Она переставляла ноги одну перед другою, под лад флейты и пары кротал. Ее округленные руки призывали кого-то, который всё убегал от нее. Легче бабочки преследовала она его, словно Психея, в которой зажглось любопытство, словно тень души, осужденной скитаться...и, казалось, то и дело готовилась улететь. Похоронные звуки «гингры» заменили кроталы. Безнадежное уныние заступило место резвой надежды. Каждое движение девушки выражало тоску - и вся она замирала в таком томлении, что невозможно было сказать, плачет ли она о покинувшем ее боге, или изнывает под его лаской. Полузакрыв ресницы, она крутила свой стан, волнообразно колыхала свои бедра, вздрагивала грудями - а лицо оставалось неподвижным. Зато ноги не останавливались.
Вителлий сравнивал ее с пантомимом Мнестером. Авла рвало по-прежнему. Тетрарх - словно во сне - терялся в мечтаниях. Он уже не думал об Иродиаде. Ему показалось, что она подошла к саддукеям. Но то видение удалилось. Это не было видение. Про диада - вдали от Махэруса - отдала в науку Саломею, свою дочь, в той надежде, что она понравится тетрарху. Ее расчет оказывался верным. Теперь она уже не сомневалась в этом.

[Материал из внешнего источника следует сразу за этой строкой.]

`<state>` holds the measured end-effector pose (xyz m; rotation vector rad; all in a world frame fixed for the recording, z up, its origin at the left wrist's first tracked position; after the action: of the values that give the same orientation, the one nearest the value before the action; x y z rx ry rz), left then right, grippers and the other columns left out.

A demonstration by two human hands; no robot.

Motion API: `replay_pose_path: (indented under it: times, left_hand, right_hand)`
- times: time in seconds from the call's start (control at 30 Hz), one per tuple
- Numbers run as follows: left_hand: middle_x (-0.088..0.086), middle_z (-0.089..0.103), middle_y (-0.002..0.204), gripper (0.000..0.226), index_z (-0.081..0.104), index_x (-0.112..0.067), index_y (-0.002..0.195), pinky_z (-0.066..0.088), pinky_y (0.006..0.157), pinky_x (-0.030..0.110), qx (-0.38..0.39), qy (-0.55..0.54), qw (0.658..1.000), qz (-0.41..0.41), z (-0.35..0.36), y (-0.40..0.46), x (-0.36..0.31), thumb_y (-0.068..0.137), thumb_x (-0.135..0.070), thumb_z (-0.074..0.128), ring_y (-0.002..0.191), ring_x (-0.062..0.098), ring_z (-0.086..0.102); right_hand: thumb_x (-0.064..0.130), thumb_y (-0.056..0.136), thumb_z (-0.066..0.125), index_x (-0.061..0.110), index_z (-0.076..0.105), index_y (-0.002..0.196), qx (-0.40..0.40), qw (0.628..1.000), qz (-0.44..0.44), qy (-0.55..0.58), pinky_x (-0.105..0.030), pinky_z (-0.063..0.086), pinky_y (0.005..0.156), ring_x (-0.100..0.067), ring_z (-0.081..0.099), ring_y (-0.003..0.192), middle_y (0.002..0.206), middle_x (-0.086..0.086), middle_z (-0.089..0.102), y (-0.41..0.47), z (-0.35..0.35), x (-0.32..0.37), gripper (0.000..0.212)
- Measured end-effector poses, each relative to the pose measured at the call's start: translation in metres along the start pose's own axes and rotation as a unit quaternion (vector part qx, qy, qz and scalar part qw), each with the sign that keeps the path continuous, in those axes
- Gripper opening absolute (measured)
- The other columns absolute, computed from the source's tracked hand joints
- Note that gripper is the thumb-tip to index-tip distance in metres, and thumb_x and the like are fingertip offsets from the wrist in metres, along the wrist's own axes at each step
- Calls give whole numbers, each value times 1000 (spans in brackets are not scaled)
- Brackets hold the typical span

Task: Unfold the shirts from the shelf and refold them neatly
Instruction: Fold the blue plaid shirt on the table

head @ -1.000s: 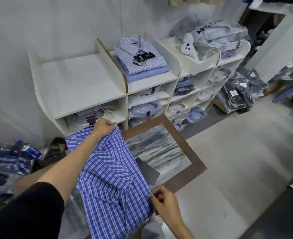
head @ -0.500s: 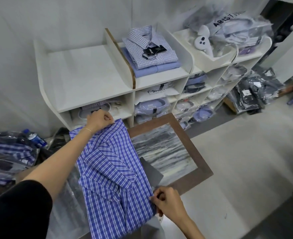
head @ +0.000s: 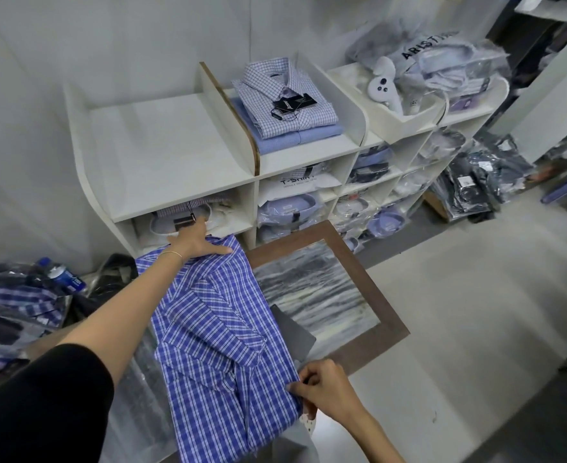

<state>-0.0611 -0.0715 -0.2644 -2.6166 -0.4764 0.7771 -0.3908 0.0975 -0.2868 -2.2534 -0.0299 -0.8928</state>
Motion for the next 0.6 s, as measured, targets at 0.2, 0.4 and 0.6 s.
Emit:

Но вот пляска снова изменилась. То был неистовый порыв любви, жаждущей удовлетворения. Саломея плясала, как пляшут индийские жрицы, как нубиянки, живущие близ катаракт Нила, как лидийские вакханки. Она круто склонялась во все стороны, подобно цветку, поражаемому ударами сильного ветра. Блестящие подвески прыгали в ее ушах, ткань на ее плечах играла переливами; от ее рук, ног, от ее одежд отделялись невидимые искры, которые зажигали сердца людей. Арфа запела где-то - и толпа отозвалась рукоплесканиями на ее томительные звуки. Не сгибая колен и раздвигая ноги, Саломея нагнулась так низко, что подбородок ее касался пола,- и кочевники, привыкшие к воздержанию, римские воины, искушенные в забавах разврата, скупые мытари, старые, зачерствелые в диспутах жрецы - все, расширив ноздри, трепетали под наитием неги.
Затем она принялась кружить около стола Антипы с бешеной быстротою... и он, голосом, прерывавшимся от сладострастных рыданий, говорил ей: «Ко мне! Приди!..» Но она всё кружилась, тимпаны звенели буйно, с дребезгом - так и казалось, что вот-вот разлетятся они. Народ ревел - а тетрарх кричал всё громче и громче: «Ко мне! Приди ко мне! Я дам тебе Капернаум, долину Тивериады, все мои крепости, половину моего царства!»».
У Флобера Соломея и Иоанн даже не знакомы (девушка с трудом вспоминает имя Иоанна, когда обращается к Антипе). В завершающей сцене по щекам тетрарха текут слёзы.